[What to work on] Nothing below is to be printed except the lines between the line holding "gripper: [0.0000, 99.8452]" and the line holding "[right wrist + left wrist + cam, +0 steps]", inclusive, each exactly as it appears.

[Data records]
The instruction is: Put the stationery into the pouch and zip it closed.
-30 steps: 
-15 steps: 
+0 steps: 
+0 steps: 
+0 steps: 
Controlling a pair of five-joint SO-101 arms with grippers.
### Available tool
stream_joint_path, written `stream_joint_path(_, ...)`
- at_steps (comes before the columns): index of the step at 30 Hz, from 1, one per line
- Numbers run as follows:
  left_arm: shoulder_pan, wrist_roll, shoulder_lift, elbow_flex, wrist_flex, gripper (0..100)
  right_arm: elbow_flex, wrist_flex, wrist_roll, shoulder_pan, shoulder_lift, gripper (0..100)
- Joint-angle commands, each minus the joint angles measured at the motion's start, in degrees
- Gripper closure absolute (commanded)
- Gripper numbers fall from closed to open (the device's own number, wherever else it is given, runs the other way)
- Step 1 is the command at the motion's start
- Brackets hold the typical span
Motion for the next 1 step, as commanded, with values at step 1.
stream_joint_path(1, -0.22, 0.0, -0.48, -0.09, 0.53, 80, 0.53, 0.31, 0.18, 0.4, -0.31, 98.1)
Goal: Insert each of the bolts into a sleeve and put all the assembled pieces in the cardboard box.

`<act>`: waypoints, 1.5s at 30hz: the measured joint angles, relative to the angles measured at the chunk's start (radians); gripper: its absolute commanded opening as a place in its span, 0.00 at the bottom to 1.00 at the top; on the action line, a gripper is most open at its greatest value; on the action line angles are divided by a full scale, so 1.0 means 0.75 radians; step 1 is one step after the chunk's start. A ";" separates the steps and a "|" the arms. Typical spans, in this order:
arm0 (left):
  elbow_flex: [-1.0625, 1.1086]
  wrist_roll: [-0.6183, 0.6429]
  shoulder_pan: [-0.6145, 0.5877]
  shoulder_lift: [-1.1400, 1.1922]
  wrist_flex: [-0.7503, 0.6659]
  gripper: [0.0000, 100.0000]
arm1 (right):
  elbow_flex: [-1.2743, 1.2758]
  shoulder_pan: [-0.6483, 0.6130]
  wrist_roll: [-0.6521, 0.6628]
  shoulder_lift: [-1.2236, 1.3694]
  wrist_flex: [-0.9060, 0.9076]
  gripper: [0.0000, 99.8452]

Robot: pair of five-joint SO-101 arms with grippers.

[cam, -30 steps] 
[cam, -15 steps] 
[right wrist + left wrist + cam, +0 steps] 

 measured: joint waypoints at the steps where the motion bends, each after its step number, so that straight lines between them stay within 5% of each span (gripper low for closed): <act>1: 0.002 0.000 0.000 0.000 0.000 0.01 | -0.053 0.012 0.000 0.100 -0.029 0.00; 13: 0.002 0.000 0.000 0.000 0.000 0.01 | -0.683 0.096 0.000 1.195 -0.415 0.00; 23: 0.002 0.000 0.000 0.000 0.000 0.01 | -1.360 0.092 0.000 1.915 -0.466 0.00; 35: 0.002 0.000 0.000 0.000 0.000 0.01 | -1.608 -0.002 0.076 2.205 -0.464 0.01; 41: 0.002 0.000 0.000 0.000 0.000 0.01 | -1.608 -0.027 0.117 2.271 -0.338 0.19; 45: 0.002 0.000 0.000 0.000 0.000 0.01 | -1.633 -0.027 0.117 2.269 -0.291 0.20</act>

[Written answer]
  gripper: [0.0000, 99.8452]

Robot: pair of five-joint SO-101 arms with grippers.

[cam, -30 steps] 
[cam, -15 steps] 
[right wrist + left wrist + cam, +0 steps] 

This completes the output.